A Apple arrecadou mais em relação ao mesmo período de 2012 (ano fiscal). No ano passado, nesse mesmo último trimestre, foram US$ 43.3 bilhões arrecadados nas vendas de produtos. O problema aqui está no aumento de lucro obtido pela empresa. No ano passado, eles lucraram US$ 13.060 bilhões no trimestre, enquanto que nesse ano, os lucros registrados foram de US$ 13.100 bilhões. Ganhar US$ 13 bilhões de dólares em apenas 3 meses é muita grana (mas, atenção: não dá pra fazer uma projeção anual baseada apenas nesse trimestre, pois os demais meses do ano não possuem a mesma força de vendas que o período do Natal), mas a diferença de um ano para outro foi praticamente zero. Mais um pouco, a empresa está gastando mais do que está lucrando. OU seja… mais um pouco, e começa a ser prejuízo. E é aí que a Apple tem que ligar o sinal amarelo.

No quesito vendas de produtos, aí sim, a Apple deu uma bela banana ao Wall Street Journal, que afirmou na semana passada que a empresa estava vendendo menos iPhones que o esperado. Na verdade, tanto a venda de iPhones como iPads tiveram um forte crescimento em relação ao mesmo período do ano passado, mesmo com previsões menores que o esperado pelos analistas de mercado (que cada vez mais eu penso que eles sabem menos). Foram 47.8 milhões de iPhones vendidos no último trimestre (contra os tais 52 previstos pelos espertalhões, e 37 milhões do mesmo período do último ano fiscal), e 22.9 milhões de iPads vendidos no mesmo período (contra 15.4 milhões de unidades no ano passado).

Aliás, era precipitado implantar uma crise financeira da Apple (suposta, diga-se de passagem) se baseado justamente no período mais favorável possível para os produtos de Cupertino. Final de ano, vendas de Natal, iPhone 5 recém lançado… tudo ajudava para que o último trimestre de 2012 (primeiro trimestre fiscal da empresa) fosse forte em termos de vendas e lucros. Não que a concorrência não tivesse feito nada, mas vamos analisar: o Galaxy S3 já tem um bom tempo de mercado, logo, sua curva de mercado já está na descendente (a prova disso é que o Galaxy S4 está para chegar).
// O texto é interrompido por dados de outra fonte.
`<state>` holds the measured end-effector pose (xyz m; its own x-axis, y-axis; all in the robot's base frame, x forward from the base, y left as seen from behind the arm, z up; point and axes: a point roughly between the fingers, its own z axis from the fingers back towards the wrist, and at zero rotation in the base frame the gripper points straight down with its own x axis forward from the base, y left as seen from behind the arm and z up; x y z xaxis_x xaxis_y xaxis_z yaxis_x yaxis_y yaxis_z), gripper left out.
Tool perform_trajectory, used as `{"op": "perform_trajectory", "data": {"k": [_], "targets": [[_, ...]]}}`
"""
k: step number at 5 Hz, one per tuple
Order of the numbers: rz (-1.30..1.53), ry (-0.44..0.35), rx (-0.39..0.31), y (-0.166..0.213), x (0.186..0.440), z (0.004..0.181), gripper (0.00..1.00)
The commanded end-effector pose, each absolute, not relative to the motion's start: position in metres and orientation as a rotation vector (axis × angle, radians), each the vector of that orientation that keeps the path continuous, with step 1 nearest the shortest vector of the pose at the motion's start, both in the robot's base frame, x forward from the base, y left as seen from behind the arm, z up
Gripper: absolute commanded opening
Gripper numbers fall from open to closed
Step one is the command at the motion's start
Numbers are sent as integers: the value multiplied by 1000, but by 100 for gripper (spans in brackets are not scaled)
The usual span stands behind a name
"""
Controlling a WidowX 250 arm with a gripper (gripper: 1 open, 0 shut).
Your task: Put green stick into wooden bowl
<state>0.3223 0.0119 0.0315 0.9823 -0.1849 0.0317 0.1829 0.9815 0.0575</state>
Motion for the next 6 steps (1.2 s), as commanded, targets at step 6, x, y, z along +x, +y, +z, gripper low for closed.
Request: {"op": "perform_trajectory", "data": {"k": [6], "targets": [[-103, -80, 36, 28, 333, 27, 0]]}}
A LG registrou ótimas vendas do Optimus G, mas em mercados localizados (Ásia), a Sony só lançou os seus modelos top de linha em janeiro, na CES 2013, e o Nexus 4, que poderia ser o grande adversário do iPhone 5 nesse final do ano não é encontrado no mercado.

Ou seja, a Apple não está em crise nem decadente. Tim Cook ainda pode tripudiar dos adversários por, pelo menos, mais um trimestre. Se podemos apostar em uma mudança desse cenário, isso só vai acontecer a partir desse trimestre que nós estamos, e de forma mais acentuada, no segundo trimestre de 2013. Até lá, é fato que outros fabricantes (principalmente a Samsung) já terão lançado modelos com especificações potentes, design atraentes e outras especificações que podem efetivamente roubar um pouco do mercado do iPhone. No caso dos tablets, tudo indica que, mesmo com as propostas mais baratas e igualmente competitivas em termos de performance, o iPad ainda será o modelo dominante por um tempo mias longo. Afinal de contas, se compararmos com os números de vendas do terceiro trimestre de 2012, a Apple quase que duplicou o volume de vendas do seu tablet, o que indica que não só o iPad tradicional está vendendo bem, mas que o iPad Mini também foi bem recebido pelo consumidor da empresa.

Mas é bom a Apple ficar de olho. Nos últimos anos, poderíamos dizer que ela é a empresa dominante e pronto. Dessa vez, só podemos afirmar que ela é a líder de mercado… por enquanto.